DATA PROVIDED:
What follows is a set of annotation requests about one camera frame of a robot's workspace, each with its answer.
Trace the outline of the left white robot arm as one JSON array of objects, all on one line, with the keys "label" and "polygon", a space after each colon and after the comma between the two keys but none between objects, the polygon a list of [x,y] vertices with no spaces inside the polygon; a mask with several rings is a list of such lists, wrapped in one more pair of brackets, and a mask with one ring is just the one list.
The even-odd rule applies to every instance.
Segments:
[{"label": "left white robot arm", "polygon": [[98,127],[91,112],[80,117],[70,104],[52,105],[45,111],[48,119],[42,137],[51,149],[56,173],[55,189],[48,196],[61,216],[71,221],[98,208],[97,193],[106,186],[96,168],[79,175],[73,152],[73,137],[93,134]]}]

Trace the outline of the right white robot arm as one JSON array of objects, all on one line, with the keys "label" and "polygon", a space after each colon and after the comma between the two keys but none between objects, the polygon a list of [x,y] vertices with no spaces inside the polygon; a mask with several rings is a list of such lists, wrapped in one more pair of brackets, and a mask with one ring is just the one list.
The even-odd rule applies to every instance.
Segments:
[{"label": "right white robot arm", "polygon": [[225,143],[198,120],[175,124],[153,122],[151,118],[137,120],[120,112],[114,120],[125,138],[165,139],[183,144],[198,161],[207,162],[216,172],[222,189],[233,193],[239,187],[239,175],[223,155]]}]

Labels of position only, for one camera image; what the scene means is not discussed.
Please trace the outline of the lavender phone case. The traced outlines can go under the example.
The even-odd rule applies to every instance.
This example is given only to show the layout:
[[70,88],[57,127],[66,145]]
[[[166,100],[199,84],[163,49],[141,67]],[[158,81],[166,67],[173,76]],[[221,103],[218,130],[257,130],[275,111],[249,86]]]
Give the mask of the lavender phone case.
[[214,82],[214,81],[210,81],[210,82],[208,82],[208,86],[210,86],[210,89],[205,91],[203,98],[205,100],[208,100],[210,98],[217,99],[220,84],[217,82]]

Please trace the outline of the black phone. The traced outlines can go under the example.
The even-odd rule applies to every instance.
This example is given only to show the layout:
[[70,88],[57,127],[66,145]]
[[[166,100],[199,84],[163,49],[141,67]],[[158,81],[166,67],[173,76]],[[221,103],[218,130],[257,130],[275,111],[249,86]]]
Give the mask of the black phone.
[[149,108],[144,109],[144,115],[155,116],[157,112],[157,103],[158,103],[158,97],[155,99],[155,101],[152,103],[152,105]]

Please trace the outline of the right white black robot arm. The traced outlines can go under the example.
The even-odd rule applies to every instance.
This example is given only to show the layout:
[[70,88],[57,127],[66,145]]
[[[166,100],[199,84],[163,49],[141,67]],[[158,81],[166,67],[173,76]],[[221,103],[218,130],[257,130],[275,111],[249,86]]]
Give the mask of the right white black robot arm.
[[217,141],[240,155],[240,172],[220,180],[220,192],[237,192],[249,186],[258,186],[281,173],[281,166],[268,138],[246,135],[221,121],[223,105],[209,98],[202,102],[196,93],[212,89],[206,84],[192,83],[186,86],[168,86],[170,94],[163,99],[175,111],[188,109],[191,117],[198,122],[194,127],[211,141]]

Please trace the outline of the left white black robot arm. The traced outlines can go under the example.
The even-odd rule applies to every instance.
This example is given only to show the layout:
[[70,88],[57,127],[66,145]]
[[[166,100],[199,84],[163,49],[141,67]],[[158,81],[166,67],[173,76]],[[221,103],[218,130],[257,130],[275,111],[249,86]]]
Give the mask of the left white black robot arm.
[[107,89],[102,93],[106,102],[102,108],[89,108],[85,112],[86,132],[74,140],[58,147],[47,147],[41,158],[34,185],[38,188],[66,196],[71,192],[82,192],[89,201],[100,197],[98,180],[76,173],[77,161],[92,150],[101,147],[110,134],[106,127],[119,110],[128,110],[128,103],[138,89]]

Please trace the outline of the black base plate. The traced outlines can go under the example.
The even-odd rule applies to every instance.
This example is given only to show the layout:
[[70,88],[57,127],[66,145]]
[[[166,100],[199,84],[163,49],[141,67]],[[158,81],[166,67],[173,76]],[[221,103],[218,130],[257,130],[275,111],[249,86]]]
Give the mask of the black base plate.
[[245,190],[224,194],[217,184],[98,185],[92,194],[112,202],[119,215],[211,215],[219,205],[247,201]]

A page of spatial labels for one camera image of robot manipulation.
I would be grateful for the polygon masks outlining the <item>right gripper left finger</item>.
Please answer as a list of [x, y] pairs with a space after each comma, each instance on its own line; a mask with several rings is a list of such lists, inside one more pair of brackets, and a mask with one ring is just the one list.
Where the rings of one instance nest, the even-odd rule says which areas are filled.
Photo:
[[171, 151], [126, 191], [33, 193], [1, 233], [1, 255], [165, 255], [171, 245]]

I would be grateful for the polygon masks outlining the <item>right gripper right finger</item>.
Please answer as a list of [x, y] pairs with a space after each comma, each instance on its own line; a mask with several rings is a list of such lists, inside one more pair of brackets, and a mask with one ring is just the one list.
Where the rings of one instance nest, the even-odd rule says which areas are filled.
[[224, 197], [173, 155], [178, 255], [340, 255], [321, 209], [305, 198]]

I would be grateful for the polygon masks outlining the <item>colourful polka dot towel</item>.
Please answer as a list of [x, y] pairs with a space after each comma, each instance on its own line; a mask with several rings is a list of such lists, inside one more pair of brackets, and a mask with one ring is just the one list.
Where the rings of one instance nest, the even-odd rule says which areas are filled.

ACTIVITY: The answer must be every line of the records that contains the word "grateful".

PROBLEM SOLUTION:
I would be grateful for the polygon masks outlining the <item>right gripper left finger</item>.
I would be grateful for the polygon masks outlining the <item>right gripper right finger</item>.
I would be grateful for the polygon masks outlining the <item>colourful polka dot towel</item>.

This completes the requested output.